### [YOUR OBJECTIVE]
Below are the entries. Print only the lines starting at the one with "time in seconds" and ending at the one with "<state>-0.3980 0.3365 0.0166", exactly, with no pictures.

(Beginning of DATA PROVIDED)

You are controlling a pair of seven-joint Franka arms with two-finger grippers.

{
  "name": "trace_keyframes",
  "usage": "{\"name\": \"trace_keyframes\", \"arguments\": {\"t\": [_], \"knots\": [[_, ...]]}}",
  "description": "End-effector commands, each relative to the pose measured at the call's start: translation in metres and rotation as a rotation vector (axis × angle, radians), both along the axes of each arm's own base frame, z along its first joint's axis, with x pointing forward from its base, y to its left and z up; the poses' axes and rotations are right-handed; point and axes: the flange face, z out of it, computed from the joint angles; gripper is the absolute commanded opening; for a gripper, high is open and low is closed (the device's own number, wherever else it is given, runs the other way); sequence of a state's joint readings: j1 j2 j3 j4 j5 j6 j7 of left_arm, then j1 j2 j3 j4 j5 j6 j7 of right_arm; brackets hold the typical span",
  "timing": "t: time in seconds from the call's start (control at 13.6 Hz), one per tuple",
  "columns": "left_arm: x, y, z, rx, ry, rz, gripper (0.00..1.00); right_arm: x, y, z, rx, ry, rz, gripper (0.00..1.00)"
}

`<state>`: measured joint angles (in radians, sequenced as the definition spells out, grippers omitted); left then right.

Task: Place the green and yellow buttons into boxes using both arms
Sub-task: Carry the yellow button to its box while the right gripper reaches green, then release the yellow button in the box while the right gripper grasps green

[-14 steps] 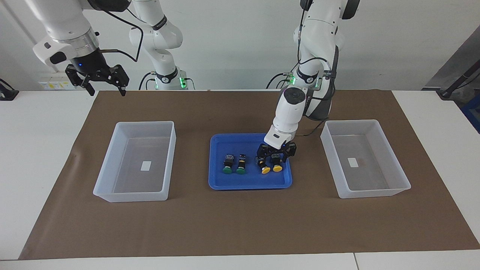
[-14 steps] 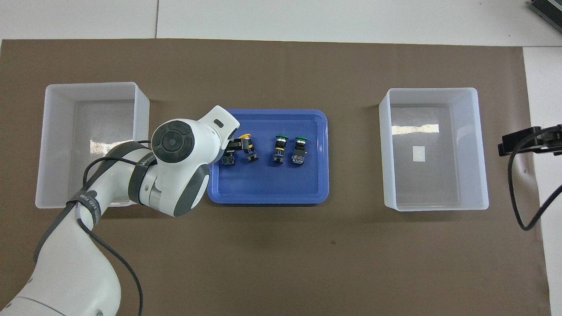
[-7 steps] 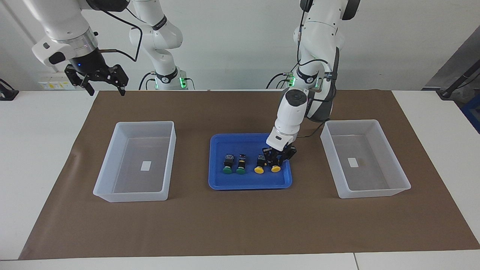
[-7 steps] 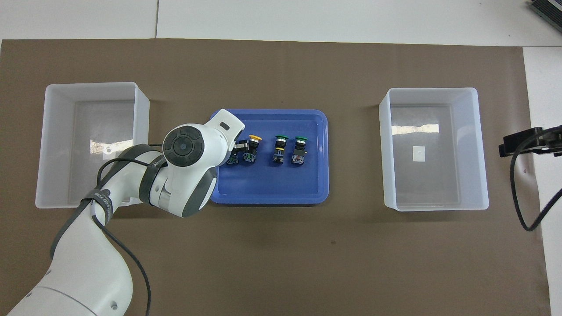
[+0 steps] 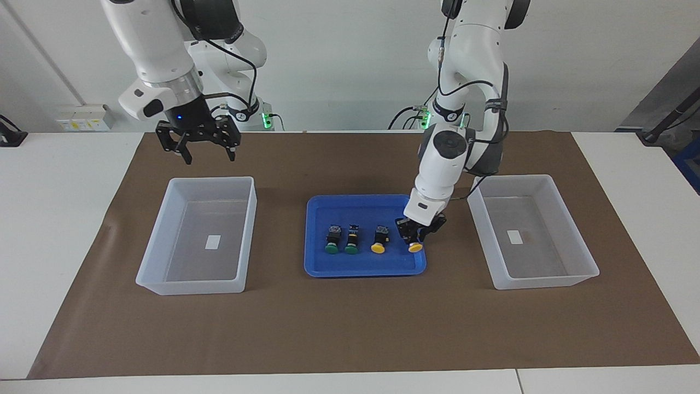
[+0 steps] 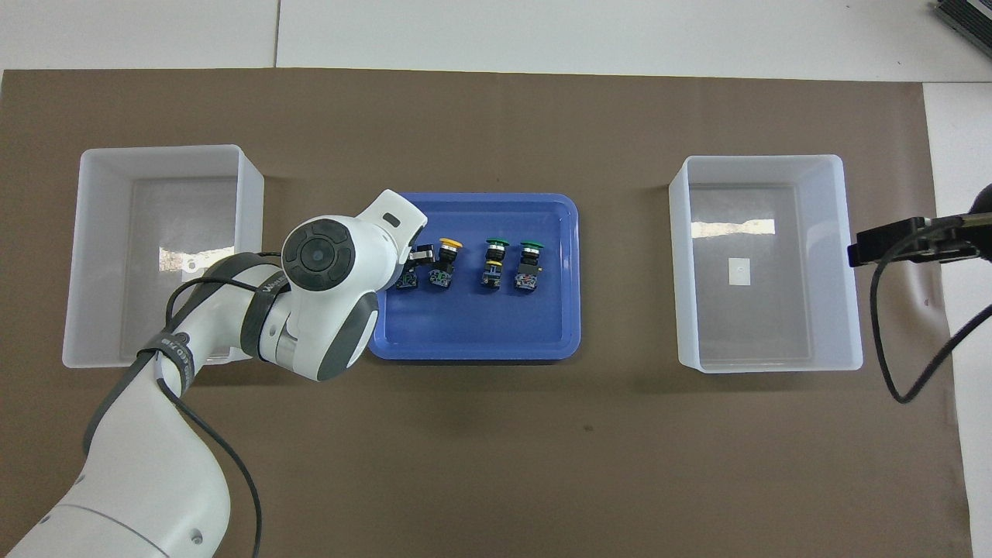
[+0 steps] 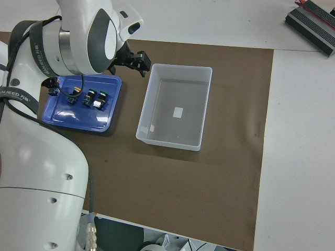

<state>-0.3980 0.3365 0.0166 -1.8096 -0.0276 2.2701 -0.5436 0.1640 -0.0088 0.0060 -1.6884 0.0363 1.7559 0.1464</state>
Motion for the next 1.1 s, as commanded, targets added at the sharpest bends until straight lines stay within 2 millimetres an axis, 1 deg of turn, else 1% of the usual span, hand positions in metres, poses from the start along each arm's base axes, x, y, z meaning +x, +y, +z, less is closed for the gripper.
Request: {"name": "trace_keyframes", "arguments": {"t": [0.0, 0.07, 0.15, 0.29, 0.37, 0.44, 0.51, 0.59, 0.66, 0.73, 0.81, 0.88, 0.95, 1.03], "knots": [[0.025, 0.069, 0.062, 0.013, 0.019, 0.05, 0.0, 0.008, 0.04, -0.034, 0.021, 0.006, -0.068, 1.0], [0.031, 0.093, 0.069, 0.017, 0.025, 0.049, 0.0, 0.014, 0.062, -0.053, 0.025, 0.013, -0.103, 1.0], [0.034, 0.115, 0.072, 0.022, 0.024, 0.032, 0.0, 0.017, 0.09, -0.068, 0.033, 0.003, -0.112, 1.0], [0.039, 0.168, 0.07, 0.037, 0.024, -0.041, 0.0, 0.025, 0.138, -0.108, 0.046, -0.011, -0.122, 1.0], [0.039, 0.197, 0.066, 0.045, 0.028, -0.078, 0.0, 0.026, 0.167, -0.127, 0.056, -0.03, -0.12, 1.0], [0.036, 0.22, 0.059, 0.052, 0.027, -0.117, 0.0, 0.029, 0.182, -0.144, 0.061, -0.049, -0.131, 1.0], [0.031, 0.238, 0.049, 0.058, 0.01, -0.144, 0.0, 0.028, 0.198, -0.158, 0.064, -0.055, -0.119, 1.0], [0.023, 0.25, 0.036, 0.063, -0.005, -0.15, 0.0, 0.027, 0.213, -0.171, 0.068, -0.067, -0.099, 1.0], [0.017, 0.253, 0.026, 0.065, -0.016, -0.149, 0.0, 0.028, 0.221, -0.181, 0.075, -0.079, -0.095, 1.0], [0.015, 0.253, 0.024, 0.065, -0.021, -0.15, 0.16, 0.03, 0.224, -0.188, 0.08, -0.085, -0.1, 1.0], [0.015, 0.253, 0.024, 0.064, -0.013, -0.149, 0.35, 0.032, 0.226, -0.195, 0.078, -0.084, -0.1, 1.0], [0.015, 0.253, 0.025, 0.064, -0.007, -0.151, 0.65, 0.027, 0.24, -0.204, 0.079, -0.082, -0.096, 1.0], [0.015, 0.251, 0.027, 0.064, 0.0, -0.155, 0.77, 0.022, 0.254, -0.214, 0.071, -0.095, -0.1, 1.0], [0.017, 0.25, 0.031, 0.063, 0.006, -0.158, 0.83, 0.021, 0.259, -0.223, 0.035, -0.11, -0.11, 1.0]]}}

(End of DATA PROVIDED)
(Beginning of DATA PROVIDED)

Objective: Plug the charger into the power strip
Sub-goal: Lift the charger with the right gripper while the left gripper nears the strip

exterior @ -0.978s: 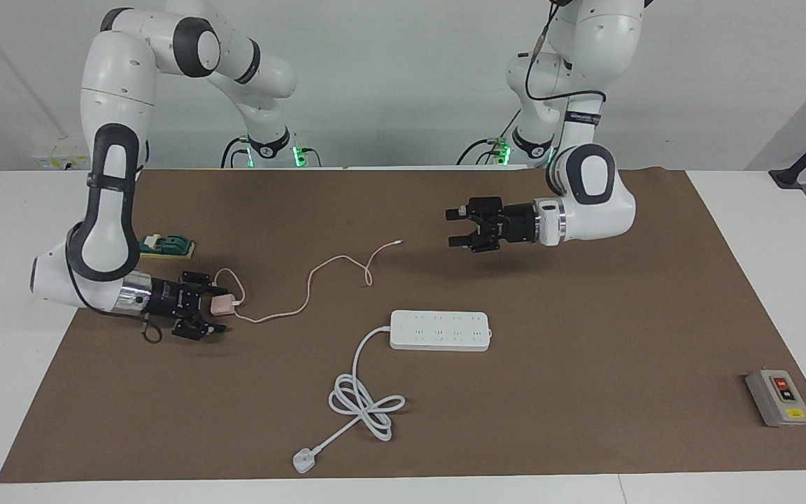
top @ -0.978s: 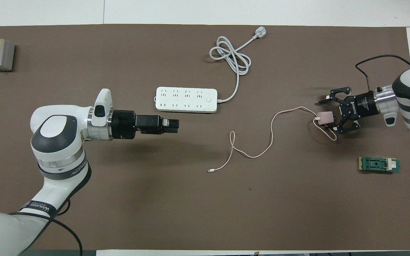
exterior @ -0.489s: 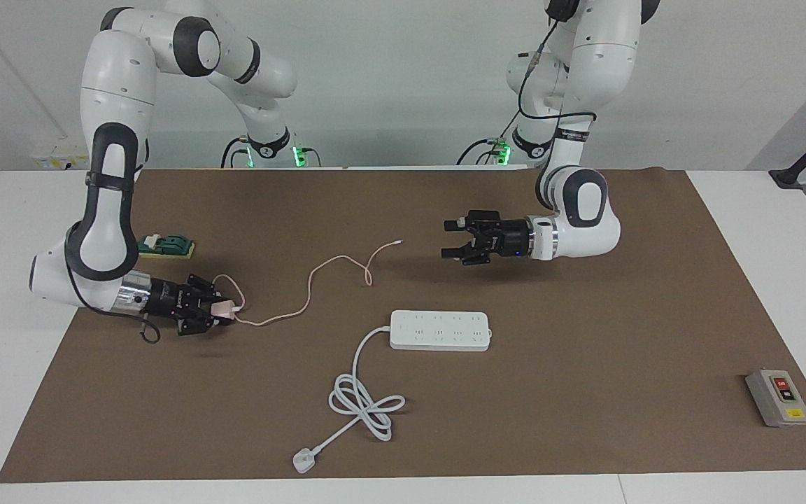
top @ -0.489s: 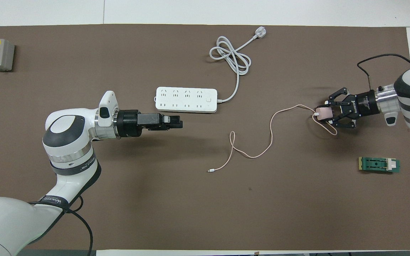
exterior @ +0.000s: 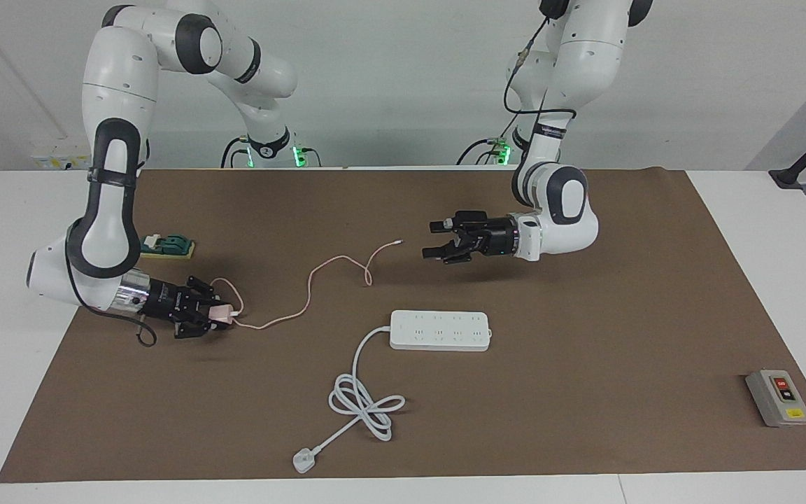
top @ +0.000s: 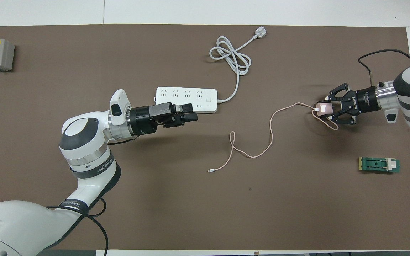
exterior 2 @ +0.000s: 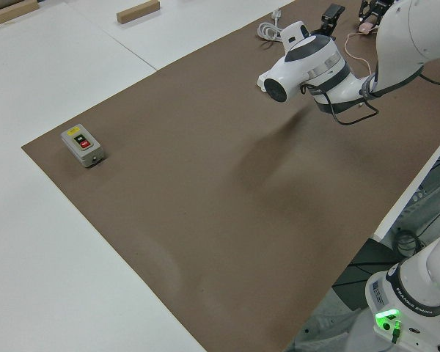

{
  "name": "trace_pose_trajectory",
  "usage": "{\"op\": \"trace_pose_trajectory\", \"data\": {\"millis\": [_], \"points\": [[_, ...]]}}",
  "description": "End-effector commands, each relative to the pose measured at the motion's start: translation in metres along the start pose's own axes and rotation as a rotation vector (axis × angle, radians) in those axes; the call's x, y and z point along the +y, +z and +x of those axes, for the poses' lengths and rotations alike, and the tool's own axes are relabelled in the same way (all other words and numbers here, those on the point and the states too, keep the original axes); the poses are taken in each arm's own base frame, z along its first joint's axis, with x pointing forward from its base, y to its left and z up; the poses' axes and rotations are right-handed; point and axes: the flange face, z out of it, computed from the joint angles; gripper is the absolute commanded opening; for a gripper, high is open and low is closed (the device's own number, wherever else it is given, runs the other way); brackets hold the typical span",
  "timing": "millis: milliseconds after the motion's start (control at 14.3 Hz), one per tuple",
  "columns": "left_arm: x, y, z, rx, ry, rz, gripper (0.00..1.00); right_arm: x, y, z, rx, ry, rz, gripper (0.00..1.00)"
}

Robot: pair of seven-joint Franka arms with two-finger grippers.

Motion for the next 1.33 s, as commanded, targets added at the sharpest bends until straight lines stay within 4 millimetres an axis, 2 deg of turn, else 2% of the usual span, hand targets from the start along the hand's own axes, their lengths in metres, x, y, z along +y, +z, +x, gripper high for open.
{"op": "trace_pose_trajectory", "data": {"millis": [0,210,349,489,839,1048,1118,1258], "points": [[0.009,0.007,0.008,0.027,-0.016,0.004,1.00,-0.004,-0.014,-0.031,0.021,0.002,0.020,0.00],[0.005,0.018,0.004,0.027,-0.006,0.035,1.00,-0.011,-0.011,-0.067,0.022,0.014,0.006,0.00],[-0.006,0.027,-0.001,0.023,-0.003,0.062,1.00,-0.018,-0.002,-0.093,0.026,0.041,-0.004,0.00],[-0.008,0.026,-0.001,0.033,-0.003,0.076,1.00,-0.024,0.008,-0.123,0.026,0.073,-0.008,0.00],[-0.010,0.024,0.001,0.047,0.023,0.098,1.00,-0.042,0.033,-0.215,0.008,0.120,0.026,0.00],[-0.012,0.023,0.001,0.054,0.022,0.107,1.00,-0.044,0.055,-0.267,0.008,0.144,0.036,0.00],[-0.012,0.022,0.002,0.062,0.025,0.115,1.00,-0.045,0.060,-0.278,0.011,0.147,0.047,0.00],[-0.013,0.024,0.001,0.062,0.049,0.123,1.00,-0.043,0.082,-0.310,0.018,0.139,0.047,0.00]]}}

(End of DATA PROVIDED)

### [WRITTEN SOLUTION]
  "timing": "t: time in seconds from the call's start (control at 13.6 Hz), one per tuple",
  "columns": "left_arm: x, y, z, rx, ry, rz, gripper (0.00..1.00); right_arm: x, y, z, rx, ry, rz, gripper (0.00..1.00)"
}

`<state>`: measured joint angles (in radians, sequenced as the definition spells out, grippers omitted); left then right.

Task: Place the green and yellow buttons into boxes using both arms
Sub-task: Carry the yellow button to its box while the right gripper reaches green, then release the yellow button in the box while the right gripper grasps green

[-14 steps] 
[-14 steps] 
[-7 steps] 
[-7 steps] 
[+0 steps] 
[+0 steps] 
[+0 steps] 

<state>-0.3980 0.3365 0.0166 -1.8096 -0.0276 2.2701 -0.5436 0.1640 -0.0088 0.0060 -1.6884 0.0363 1.7559 0.1464</state>

This completes the response to the exercise.